To soak up and justify this excess, China's leaders are trying to stoke demand by accelerating the already
epic urbanization trend, reducing constraints on migration and urban registration. The leadership is betting on the connection between accelerated urbanization and consumption, too. In 2008, 43% of China's population was considered urban, versus an average of 79% for Latin America, 73% in the euro area and 82% in the U.S: China still has a long way to go. By front-loading this urban growth, China will bolster prices for upstream raw materials like iron ore and aluminum in the near term and keep construction companies busy. But many people are concerned that China's urban factories already are overbrimming with overcapacity in almost all sectors, and boosting urban migration will just aggravate overproduction, which will spill into world markets.

If China is already suffering overcapacity in everything, then indeed swelling the urban population would just exacerbate problems.
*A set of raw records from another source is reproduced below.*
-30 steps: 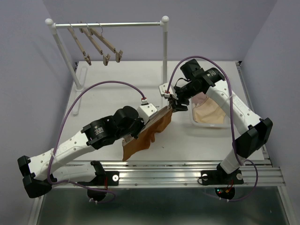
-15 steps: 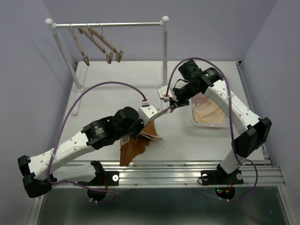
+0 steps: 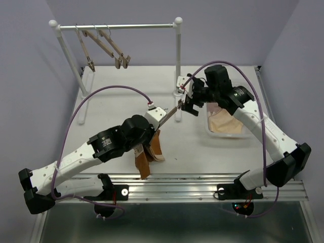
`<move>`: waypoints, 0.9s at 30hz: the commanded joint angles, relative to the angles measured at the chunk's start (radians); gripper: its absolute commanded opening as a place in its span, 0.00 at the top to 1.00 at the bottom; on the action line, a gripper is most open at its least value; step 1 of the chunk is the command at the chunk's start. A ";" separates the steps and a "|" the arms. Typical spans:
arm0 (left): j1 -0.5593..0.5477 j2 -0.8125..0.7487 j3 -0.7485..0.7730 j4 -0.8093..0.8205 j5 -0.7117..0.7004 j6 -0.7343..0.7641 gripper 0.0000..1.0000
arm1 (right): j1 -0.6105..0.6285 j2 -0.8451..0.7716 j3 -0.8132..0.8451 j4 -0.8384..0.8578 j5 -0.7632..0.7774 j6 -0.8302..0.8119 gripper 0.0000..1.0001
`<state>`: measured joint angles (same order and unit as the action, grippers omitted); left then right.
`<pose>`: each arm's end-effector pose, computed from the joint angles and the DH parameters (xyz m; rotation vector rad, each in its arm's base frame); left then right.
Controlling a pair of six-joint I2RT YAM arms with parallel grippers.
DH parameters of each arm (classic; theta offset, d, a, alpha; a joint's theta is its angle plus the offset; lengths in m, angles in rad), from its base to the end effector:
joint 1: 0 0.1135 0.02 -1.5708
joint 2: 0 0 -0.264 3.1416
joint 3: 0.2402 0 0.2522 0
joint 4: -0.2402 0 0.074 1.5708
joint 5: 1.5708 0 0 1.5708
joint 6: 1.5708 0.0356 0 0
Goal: Remove the underwear clipped to the hanger
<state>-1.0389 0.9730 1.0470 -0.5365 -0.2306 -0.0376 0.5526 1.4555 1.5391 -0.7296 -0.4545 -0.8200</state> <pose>0.1128 -0.1756 0.3612 0.8525 1.8632 -0.4451 0.2585 0.1778 0.3922 -1.5531 1.5053 0.3497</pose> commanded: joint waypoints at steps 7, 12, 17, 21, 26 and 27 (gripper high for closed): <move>0.052 0.065 -0.041 0.300 -0.165 -0.399 1.00 | -0.010 -0.170 -0.226 0.565 0.270 0.609 0.00; 0.189 0.145 -0.076 0.512 0.086 -0.424 1.00 | -0.022 -0.262 -0.382 0.763 0.372 1.074 0.00; 0.244 0.145 -0.111 0.648 0.180 -0.464 1.00 | -0.031 -0.329 -0.560 0.929 0.300 1.324 0.00; 0.278 0.109 -0.166 0.774 0.312 -0.501 1.00 | -0.031 -0.365 -0.703 1.166 0.223 1.466 0.00; 0.284 0.086 -0.223 0.886 0.372 -0.545 1.00 | -0.040 -0.340 -0.738 1.344 0.143 1.562 0.00; 0.286 0.076 -0.229 0.895 0.381 -0.545 1.00 | -0.040 -0.337 -0.749 1.372 0.142 1.584 0.00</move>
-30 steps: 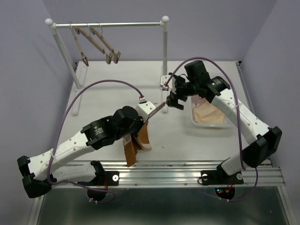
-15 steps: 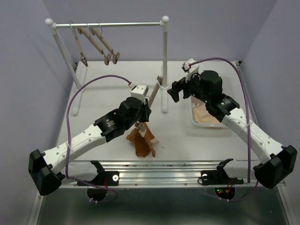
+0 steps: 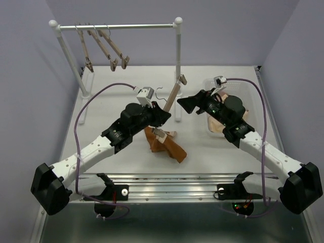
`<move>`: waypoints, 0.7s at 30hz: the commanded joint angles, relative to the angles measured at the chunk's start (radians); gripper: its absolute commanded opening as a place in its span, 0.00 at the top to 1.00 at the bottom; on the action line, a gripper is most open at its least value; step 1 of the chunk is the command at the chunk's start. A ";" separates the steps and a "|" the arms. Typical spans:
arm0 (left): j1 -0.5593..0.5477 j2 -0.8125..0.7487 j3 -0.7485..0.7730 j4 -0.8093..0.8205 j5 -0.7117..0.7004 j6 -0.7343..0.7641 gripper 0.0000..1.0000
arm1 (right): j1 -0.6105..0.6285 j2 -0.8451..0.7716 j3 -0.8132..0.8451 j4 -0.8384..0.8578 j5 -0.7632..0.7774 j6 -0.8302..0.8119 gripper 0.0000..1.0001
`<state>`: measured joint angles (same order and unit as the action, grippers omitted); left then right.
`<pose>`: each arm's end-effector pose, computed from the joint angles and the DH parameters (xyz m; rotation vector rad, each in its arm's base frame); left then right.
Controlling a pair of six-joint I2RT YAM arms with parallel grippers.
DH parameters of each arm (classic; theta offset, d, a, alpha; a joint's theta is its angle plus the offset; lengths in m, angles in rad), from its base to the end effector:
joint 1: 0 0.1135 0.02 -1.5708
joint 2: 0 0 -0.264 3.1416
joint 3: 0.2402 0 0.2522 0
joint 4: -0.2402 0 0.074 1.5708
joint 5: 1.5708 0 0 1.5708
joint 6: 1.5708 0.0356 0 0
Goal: Remove the underwear clipped to the hanger
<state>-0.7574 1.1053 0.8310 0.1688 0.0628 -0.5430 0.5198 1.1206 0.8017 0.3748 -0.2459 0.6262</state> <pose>0.1892 -0.1820 0.3293 0.2409 1.7674 -1.0157 0.2256 0.1391 0.3374 -0.1242 1.6160 1.0883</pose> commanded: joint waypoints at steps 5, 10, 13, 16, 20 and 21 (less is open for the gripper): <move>0.004 -0.087 -0.056 0.273 0.146 -0.037 1.00 | -0.007 0.048 -0.042 0.415 -0.114 0.201 0.00; 0.004 -0.117 -0.098 0.330 0.198 -0.038 1.00 | -0.007 0.107 -0.013 0.435 -0.165 0.233 0.00; 0.004 -0.131 -0.110 0.350 0.218 -0.032 1.00 | -0.007 0.137 -0.024 0.544 -0.205 0.254 0.04; 0.004 -0.137 -0.121 0.376 0.245 -0.034 1.00 | -0.007 0.163 -0.010 0.581 -0.237 0.270 0.14; 0.004 -0.119 -0.110 0.388 0.290 -0.028 1.00 | -0.007 0.180 -0.013 0.653 -0.259 0.294 0.37; 0.004 -0.110 -0.107 0.388 0.302 -0.023 1.00 | -0.007 0.183 -0.013 0.658 -0.262 0.296 0.50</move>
<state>-0.7570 1.0008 0.7109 0.4381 0.2951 -0.5777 0.5175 1.3018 0.7635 0.8906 -0.4664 0.8963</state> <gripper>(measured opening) 0.233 0.652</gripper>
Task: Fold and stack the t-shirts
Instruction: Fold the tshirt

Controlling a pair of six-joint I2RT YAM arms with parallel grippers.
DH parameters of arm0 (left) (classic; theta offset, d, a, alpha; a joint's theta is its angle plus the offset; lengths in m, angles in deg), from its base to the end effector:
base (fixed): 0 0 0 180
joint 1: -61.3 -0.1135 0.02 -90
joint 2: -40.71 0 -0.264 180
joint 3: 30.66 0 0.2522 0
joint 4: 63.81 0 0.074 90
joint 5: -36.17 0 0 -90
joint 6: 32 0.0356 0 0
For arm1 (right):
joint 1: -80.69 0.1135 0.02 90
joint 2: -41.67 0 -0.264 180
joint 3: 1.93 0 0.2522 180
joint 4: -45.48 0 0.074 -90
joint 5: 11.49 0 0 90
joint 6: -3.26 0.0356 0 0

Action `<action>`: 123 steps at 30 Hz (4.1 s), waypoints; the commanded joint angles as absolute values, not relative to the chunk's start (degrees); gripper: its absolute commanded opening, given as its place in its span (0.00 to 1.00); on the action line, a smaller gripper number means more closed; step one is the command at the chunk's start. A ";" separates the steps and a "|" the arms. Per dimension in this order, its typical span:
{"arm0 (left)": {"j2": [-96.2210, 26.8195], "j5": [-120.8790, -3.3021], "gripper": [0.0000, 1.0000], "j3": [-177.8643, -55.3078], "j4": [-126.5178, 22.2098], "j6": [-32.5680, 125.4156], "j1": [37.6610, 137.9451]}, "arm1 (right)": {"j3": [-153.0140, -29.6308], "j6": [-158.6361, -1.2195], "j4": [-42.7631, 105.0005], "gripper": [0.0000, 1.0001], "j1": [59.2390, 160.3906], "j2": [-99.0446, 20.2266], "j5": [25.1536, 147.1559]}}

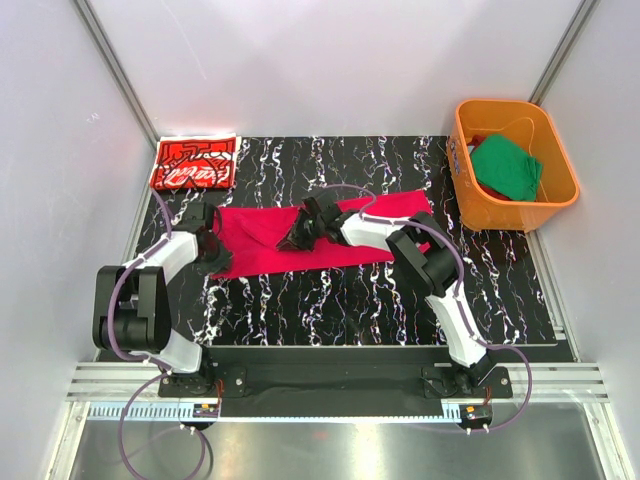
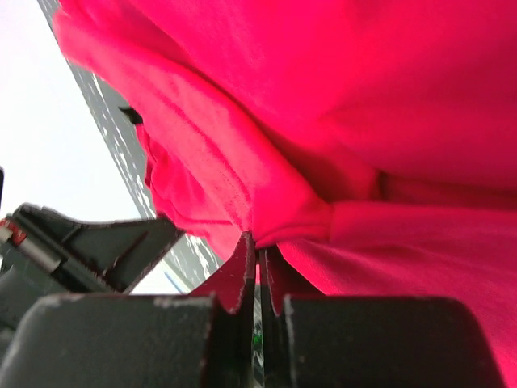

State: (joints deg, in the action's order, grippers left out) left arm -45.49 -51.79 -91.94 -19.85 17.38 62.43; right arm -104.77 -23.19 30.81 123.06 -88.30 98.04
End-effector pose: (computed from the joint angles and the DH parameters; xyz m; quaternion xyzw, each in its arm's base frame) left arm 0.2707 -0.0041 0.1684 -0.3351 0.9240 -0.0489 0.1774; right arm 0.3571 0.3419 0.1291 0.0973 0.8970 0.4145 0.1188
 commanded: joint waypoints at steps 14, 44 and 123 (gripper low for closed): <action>-46.48 -48.29 0.13 -94.25 -18.94 17.31 61.57 | -103.31 -27.42 31.01 0.00 118.57 -82.34 112.61; -63.36 -67.19 0.50 -117.72 -22.54 35.58 59.72 | -103.84 -26.36 35.49 0.00 117.52 -86.47 115.08; -61.43 -66.05 0.48 -107.61 -17.62 28.03 59.72 | -118.70 -42.09 21.62 0.12 117.78 -96.66 117.81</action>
State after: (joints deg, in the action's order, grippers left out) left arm -61.73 -71.11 -107.51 -15.68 28.68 59.85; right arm -116.96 -41.36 22.33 117.53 -94.75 116.75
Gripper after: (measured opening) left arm 0.473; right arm 0.130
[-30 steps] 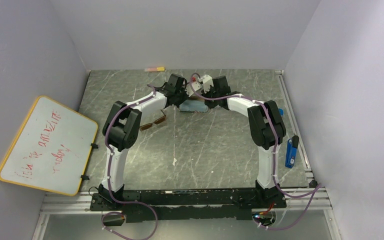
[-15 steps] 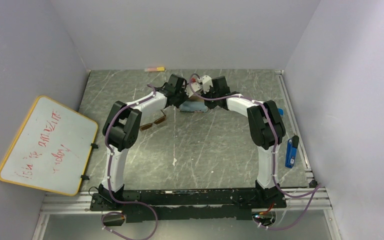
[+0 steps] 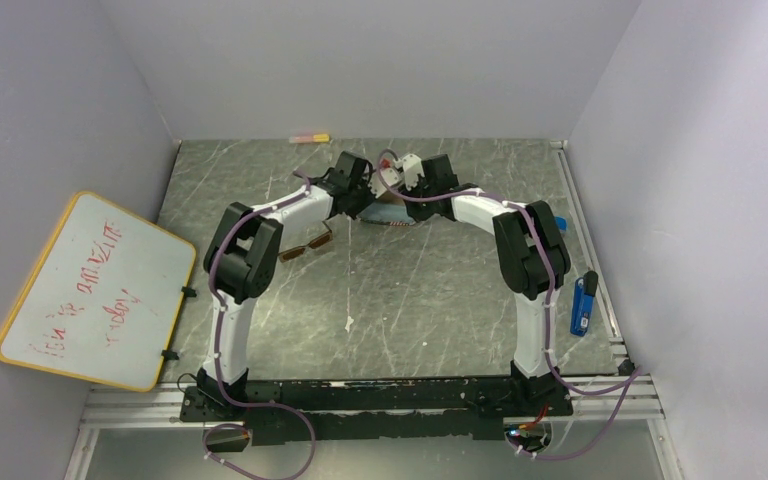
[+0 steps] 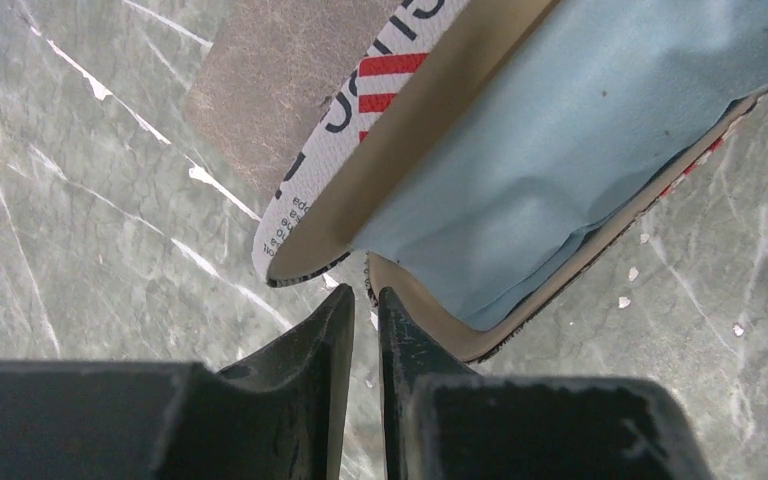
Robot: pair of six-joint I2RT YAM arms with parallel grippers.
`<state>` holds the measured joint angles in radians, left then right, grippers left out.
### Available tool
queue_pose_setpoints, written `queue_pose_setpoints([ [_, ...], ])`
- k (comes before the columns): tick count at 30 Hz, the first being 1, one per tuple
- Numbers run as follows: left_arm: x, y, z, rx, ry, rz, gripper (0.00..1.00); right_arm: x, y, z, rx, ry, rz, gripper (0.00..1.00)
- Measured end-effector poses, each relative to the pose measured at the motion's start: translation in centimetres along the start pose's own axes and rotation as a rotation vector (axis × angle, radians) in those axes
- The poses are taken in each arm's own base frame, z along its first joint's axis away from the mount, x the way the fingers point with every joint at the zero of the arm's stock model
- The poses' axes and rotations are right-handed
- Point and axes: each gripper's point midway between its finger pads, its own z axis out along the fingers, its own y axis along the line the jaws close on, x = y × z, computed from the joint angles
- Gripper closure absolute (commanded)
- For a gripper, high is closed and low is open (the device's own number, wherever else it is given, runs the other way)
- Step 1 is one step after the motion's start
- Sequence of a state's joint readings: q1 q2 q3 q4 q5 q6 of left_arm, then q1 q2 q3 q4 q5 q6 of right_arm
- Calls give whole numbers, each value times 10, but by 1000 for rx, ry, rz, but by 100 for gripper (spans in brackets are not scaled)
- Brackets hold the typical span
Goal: Organize the sunglasses
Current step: Place the glasses cleaning cloth in the sunglasses case.
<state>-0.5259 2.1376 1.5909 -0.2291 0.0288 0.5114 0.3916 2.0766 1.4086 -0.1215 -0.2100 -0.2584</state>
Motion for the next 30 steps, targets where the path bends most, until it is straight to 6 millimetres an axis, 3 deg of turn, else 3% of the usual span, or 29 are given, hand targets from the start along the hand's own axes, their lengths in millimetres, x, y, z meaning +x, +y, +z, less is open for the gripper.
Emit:
queue_pose_setpoints([
  [13, 7, -3, -11, 2, 9, -8, 79, -3, 12, 0, -31, -3, -11, 66],
  [25, -7, 1, -28, -10, -33, -8, 79, -20, 4, -20, 90, -36, -41, 64],
  [28, -5, 1, -30, -13, -35, -8, 75, -20, 3, -22, 113, -32, -49, 64],
  [30, -2, -1, -33, -12, -33, -9, 66, -19, 5, -24, 117, -26, -59, 64],
])
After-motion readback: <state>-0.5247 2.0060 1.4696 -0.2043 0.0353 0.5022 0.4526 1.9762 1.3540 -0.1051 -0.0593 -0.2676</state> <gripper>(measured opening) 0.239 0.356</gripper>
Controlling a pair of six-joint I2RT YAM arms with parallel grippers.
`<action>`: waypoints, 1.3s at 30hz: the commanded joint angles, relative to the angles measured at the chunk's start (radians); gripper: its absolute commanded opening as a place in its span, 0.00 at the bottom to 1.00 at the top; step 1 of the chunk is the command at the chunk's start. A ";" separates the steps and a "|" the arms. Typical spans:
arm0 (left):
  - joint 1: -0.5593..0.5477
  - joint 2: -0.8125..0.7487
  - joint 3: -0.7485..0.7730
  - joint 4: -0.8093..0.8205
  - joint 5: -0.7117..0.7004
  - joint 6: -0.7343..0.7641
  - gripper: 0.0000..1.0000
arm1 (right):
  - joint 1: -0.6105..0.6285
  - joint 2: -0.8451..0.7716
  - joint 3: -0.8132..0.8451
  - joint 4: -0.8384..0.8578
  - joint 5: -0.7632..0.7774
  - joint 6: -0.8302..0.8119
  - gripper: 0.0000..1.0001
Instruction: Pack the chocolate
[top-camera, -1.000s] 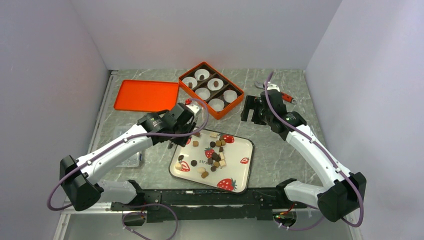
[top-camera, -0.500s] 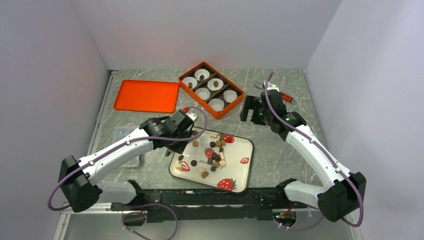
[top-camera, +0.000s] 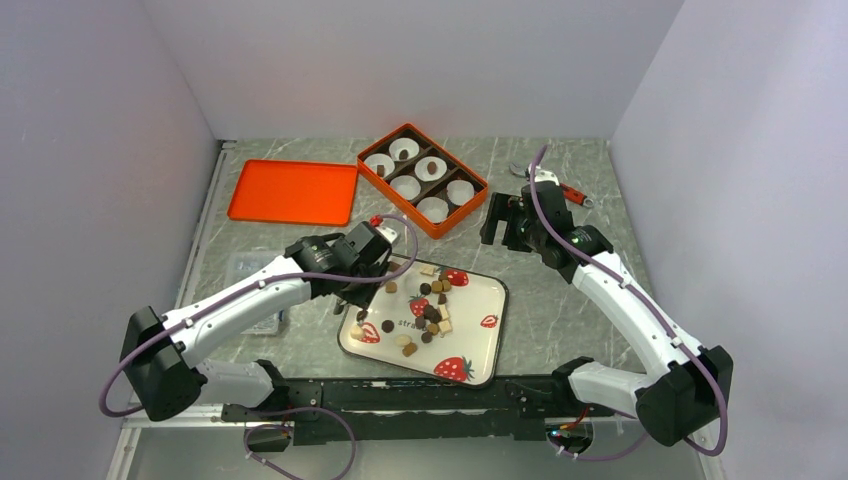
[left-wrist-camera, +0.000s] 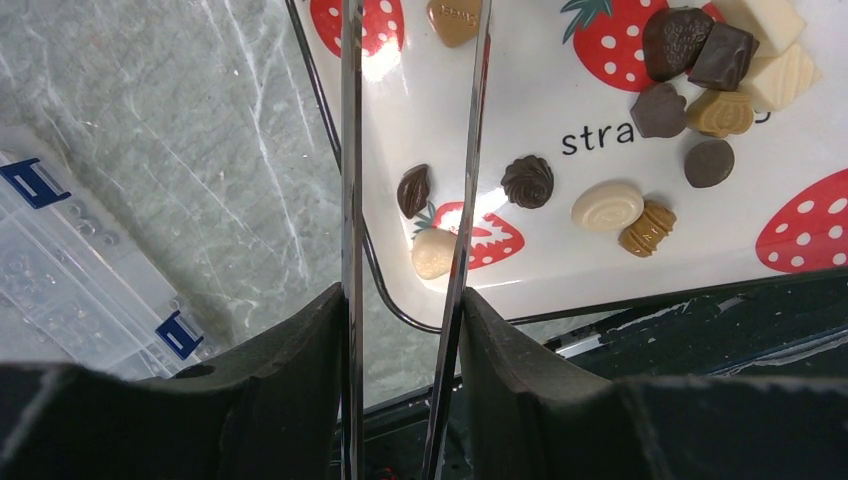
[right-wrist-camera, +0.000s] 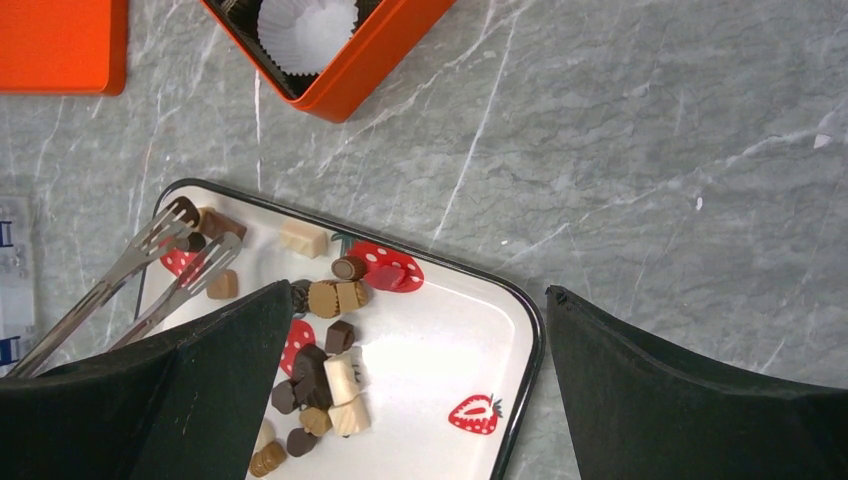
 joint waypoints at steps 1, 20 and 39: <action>-0.015 0.006 0.032 0.021 0.007 -0.006 0.47 | -0.003 -0.029 -0.005 0.024 0.020 0.000 1.00; -0.043 0.009 0.064 -0.013 -0.017 -0.016 0.48 | -0.003 -0.042 -0.008 0.018 0.026 0.002 1.00; -0.043 0.061 0.083 0.033 0.015 0.005 0.47 | -0.004 -0.064 -0.018 0.004 0.043 -0.001 1.00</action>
But it isn't. In fact, there are huge swaths of economic activity and employment simply missing from the Chinese marketplace. Policies that address the reasons for this can create tens of millions of new jobs in traditional and new sectors in the years ahead, adding to domestic consumption and diverting the country from a collision course with its trading partners.

Consider three sectors: healthcare, manufacturing white collar, and education.

Healthcare: China has 1.6 doctors per thousand people; the U.S. has more than 23. Not that China wants to replicate everything about U.S. healthcare, but given rising pathology and
mortality due to aging baby boomers, changes in diet, lifestyle, longevity and environmental contamination, filling this shortfall is critical. Reaching the U.S. ratio would mean adding almost 30 million doctors, not to mention multiples of the current low numbers of supporting staff -- nurses, palliative-care specialists, hospital administrators and hundreds of other subspecialties comprising the modern healthcare sector.

Manufacturing White Collar: For all its storied manufacturing-sector prowess, China's goods makers skimp on R&D, quality control, brand management, financial planning, environmental-health safety and almost every other white-collar position that turns a manufactured commodity into a branded product and generates intangible value for the firm: value that makes up a third or more of assets in most Organization for Economic Co-operation and Development firms.